Begitu tubuh Cleo dibaringkan di atas ranjang kayu di dalam kamarnya sendiri, Lucio hanya bisa berdiri mengamati. Kedua maniknya sama sekali tidak lepas memandang wajah gadis itu. Pucat, itulah yang Lucio temukan di sana. Sangat tidak biasa.

Di satu sisi, Mr. Rolleen tengah menumbuk obat dengan gerakan cepat yang terkesan terburu. Beberapa dedaunan dan biji-bijian yang tampak asing di mata Lucio, ditumbuk bersamaan hingga halus.
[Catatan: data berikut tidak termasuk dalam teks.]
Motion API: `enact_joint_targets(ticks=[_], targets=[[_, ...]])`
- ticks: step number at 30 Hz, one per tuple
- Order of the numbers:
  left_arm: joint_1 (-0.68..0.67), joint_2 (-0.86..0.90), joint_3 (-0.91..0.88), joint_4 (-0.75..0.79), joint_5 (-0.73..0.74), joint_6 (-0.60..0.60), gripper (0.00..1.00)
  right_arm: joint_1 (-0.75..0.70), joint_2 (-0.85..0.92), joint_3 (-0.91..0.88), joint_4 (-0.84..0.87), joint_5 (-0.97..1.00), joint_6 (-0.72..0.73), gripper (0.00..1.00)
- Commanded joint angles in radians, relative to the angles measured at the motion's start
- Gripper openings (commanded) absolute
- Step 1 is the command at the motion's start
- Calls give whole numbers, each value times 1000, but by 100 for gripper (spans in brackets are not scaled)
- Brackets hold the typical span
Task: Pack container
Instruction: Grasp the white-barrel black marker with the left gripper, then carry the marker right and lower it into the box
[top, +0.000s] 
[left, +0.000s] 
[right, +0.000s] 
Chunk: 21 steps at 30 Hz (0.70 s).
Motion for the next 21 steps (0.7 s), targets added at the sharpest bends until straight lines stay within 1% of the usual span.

Saking cepatnya pria tua itu menumbuk, banyak sisa-sisa obat tercecer di atas lantai kayu pondok.

"Berikan aku air hangat," perintah Mr. Rolleen tanpa mencoba melirik Lucio yang sedang mengamatinya.

Sebaliknya Lucio bergegas menuju dapur lalu mengambil semua kebutuhan Mr. Rolleen.

"Sebenarnya apa yang tejadi padanya?" Lucio meletakkan segelas air hangat di sebelah Mr. Rolleen. Tanpa menjawab pun, Mr. Rolleen telah meraih gelas itu kemudian menuangkan semua obat yang telah dia racik ke dalamnya. Kening Lucio mendadak mengernyit tatkala menyaksikan Cleo langsung terbatuk keras sesaat setelah Mr. Rolleen memasukkan obat  tersebut ke dalam mulutnya. Wajah Lucio mulai panik kembali, pria itu bahkan berteriak tanpa dia sadari, "apa yang kamu lakukan?! Dia bisa saja mati tersedak!" geramnya. Tangannya bahkan sudah mengepal dengan sendirinya.

Namun di luar dugaan, sesaat setelah teriakan Lucio berakhir, nyatanya Mr. Rolleen justru terbahak sangat keras. Pria tua itu seakan tidak peduli bagaimana mimik wajah Lucio sekarang.

Sedangkan Lucio masih berada dalam ilusi ketidakpercayaan, Mr. Rolleen telah bergerak menepuk pundaknya cukup keras dan dia berkata, "Jangan khawatir, gadis itu memang punya penyakit aneh. Saat Cleo kelelahan dia akan pingsang dan tubuhnya mendingin. Tetapi setelah meminum ramuanku dia akan baik-baik saja."

Kendati Mr. Rolleen berkata demikian tetapi tampaknya Lucio masih kurang percaya. Kedua maniknya kini memicing menatap Mr. Rolleen seolah dengan bertingkah demikian dia akan mengetahui sebuah kebenaran terselubung. "Kamu yakin?"

Mr. Rolleen ikut memicingkan mata. "Kamu tidak percaya padaku? Huh! Lihat saja besok dan kamu akan melihat gadis itu berkeliaran seperti tupai liar lagi." Berikutnya, Mr. Rolleen telah beranjak pergi dan menyisakan Lucio bersama Cleo di dalam kamar.

Sembari menghela napas, Lucio menatap Cleo yang sedang terbaring tenang, lalu berkata sinis, "Gadis menyusahkan!"

Dan dia pun ikut meninggalkan kamar.